In most cases, here is the order from first to last:
- Government student loans – Unsubsidized
- Government student loans – Subsidized
- Work-study allotments
- Grants
Duke University follows this practice:
“For a Duke student receiving outside scholarships (and need-based aid); the outside scholarship money is used first to replace any loans or work-study the student has been offered. If the outside scholarship exceeds the amount of loans and work-study offered, it will then begin to reduce the institutional grants and scholarships (not federal grant such as Pell).”
And Duke, by far, isn’t the only school that manages scholarship displacement in that matter.
Financial aid offices also have the ability to ‘reclassify’ the unsubsidized loans as a replacement to your child’s EFC. If reclassifying the amount gets their total financial assistance below the COA, you should be in the clear.
Still, this means they do have carte blanche to act as they please (in most states.. keep reading). However, scholarship displacement should only take place if your student is considered “over-awarded” and the school participates in the practice.
One exception where there is a clear cut rule is in Maryland where the practice of scholarship displacement has recently been banned at public institutions!

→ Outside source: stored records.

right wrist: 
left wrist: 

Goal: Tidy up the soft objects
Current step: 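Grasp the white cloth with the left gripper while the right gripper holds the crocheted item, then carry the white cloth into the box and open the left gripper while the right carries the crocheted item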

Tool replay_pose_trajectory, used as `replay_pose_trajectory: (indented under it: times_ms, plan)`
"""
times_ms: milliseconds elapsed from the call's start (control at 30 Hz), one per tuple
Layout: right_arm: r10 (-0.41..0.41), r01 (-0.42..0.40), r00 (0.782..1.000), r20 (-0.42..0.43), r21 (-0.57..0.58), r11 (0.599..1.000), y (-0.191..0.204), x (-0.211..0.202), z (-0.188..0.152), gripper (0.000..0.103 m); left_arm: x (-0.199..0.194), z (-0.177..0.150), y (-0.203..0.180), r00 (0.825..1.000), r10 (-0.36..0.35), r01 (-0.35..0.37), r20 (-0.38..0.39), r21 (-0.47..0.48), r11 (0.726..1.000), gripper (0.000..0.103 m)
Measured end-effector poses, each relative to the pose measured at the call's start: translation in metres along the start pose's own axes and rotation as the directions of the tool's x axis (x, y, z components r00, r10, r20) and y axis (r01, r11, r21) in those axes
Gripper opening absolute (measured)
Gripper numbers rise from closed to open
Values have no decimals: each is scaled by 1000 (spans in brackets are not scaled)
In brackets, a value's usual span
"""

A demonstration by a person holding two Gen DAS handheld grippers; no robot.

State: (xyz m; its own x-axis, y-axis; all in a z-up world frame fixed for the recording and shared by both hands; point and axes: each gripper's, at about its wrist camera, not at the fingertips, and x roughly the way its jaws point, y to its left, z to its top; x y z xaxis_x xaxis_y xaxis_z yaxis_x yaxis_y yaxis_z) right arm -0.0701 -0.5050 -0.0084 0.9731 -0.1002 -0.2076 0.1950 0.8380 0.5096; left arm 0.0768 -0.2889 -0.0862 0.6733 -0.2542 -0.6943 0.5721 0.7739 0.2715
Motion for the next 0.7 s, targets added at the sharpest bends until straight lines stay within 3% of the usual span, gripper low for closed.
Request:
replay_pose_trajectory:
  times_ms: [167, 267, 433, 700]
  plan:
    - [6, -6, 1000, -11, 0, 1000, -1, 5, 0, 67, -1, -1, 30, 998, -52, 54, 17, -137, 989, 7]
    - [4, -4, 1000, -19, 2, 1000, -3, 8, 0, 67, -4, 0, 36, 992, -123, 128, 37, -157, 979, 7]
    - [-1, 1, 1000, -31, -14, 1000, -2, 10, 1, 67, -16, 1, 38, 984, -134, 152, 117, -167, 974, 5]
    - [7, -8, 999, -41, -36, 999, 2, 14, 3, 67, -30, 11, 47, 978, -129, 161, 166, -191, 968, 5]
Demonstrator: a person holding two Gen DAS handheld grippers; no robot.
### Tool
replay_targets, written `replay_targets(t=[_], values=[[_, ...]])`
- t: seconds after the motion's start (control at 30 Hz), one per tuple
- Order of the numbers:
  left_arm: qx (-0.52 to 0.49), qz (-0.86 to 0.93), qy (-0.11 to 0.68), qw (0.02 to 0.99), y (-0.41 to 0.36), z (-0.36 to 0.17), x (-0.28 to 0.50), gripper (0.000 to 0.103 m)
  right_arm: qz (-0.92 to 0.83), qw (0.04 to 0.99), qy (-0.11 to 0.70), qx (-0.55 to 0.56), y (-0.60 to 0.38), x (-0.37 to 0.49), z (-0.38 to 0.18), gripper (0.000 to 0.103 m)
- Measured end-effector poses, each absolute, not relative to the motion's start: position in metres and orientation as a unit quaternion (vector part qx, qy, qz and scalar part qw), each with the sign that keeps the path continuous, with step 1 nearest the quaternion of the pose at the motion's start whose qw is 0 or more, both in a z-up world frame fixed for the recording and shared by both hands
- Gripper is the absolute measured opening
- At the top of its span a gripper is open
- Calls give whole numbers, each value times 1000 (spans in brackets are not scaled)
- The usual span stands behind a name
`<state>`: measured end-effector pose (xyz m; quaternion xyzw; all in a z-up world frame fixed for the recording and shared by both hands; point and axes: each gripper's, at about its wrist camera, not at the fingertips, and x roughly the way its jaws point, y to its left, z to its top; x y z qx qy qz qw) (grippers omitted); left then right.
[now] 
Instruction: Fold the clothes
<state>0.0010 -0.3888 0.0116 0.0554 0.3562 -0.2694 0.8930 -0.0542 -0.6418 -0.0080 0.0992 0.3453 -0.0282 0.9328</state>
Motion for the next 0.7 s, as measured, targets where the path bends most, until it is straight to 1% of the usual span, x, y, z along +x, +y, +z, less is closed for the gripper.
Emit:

In most cases, you can find out in advance whether a particular college uses scholarship displacement. The information may be accessible through the school’s website, likely in a section that discusses financial aid, or your child may need to contact the financial aid office directly for information.
If your child discovers that scholarship displacement could negatively affect them, usually through the reduction of institutional grants, they need to evaluate if this changes which school they would like to attend. It affects the overall affordability of getting an education at that particular college, so it’s important that your student take this into consideration when applying or choosing to attend a specific school.
Can You Fight Back Against Scholarship Displacement?
If you think your child’s financial aid was reduced due to scholarship displacement, you are likely wondering if there is anything you can do.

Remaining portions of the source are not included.